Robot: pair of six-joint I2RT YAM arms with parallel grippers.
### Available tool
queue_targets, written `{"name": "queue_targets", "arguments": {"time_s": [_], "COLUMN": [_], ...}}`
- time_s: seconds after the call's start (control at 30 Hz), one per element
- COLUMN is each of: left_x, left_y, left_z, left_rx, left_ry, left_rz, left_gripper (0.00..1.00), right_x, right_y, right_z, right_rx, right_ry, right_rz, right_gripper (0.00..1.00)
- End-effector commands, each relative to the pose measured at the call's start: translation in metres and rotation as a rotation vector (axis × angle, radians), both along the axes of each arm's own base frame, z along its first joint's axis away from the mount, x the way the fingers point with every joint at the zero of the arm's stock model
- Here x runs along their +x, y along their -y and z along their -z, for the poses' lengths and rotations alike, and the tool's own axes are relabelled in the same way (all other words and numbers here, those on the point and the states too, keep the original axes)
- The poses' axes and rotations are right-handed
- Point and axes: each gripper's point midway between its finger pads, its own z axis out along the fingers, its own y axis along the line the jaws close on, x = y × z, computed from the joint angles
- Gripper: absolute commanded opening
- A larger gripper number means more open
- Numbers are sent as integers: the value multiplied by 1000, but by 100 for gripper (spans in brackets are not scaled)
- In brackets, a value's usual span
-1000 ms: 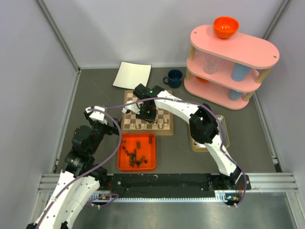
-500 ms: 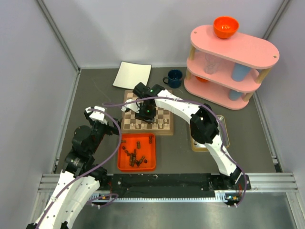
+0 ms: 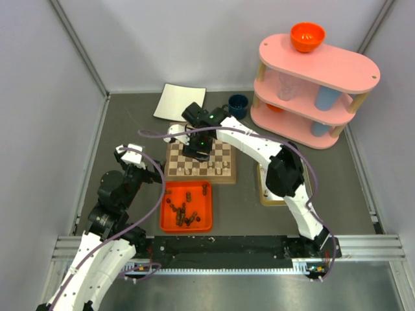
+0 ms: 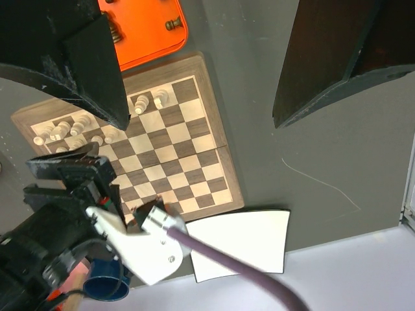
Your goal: Set up the chess pieces on the board
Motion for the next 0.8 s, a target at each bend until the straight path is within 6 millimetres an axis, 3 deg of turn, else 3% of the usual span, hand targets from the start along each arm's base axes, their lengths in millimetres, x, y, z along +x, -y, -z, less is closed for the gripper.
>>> {"name": "queue_targets", "arguments": {"time_s": [0.0, 0.5, 0.63, 0.77], "left_x": [0, -2, -2, -1], "left_y": [1, 1, 1, 2], "left_z": [-18, -20, -20, -17], "left_rx": [-28, -33, -33, -28], "left_ry": [74, 95, 95, 87], "left_rz": [6, 12, 15, 17], "left_gripper": [97, 97, 96, 97], "right_x": [9, -6, -11, -12], "right_y": [-1, 29, 44, 64], "right_z": [-71, -109, -114, -132], "right_rx": [126, 184, 192, 234], "right_ry": [109, 115, 111, 128], "right_rz": [35, 51, 65, 95], "right_gripper": [64, 64, 64, 64]}}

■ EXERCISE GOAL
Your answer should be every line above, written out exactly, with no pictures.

■ SOLUTION FOR THIS PROBLEM
Robot: pair of six-joint I2RT YAM arms with parallel grippers.
### Available tool
queue_targets, written `{"name": "queue_targets", "arguments": {"time_s": [_], "COLUMN": [_], ...}}`
- time_s: seconds after the call's start (control at 30 Hz), one per element
- COLUMN is each of: left_x, left_y, left_z, left_rx, left_ry, left_rz, left_gripper (0.00..1.00), right_x, right_y, right_z, right_rx, right_ry, right_rz, right_gripper (0.00..1.00)
- End-effector commands, each relative to the pose measured at the call's start: translation in metres and rotation as a rotation vector (axis × angle, radians), both along the axes of each arm's own base frame, z along its first joint's axis away from the mount, x the way the fingers point with every joint at the zero of the arm's stock model
- Here x runs along their +x, y along their -y and z along their -z, for the poses' lengths and rotations alike, and the tool's own axes are relabelled in the same way (all other words and numbers here, those on the point and the states too, keep the original axes)
- The poses' axes and rotations are right-handed
- Point and axes: each gripper's point midway between its finger pads, its own z axis out along the fingers, its own y axis along the line the jaws close on, x = y × z, computed from the joint angles
- Gripper: absolute commanded opening
- A larger gripper number means more open
- Numbers are sent as integers: the value multiplied by 1000, but by 100 for gripper (spans in brackets are not scaled)
- In brackets, a value's usual span
-1000 ms: 
-500 ms: 
+0 ms: 
+0 ms: 
Your goal: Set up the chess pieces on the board
Motion for the next 0.8 s, a target at each bend until the straight path is within 6 millimetres an axis, 3 deg of turn, else 3% of the usual span, hand targets from the start along each arm's base axes, their lengths in millimetres, x, y, z along +x, -y, -z, less is closed for the gripper.
>>> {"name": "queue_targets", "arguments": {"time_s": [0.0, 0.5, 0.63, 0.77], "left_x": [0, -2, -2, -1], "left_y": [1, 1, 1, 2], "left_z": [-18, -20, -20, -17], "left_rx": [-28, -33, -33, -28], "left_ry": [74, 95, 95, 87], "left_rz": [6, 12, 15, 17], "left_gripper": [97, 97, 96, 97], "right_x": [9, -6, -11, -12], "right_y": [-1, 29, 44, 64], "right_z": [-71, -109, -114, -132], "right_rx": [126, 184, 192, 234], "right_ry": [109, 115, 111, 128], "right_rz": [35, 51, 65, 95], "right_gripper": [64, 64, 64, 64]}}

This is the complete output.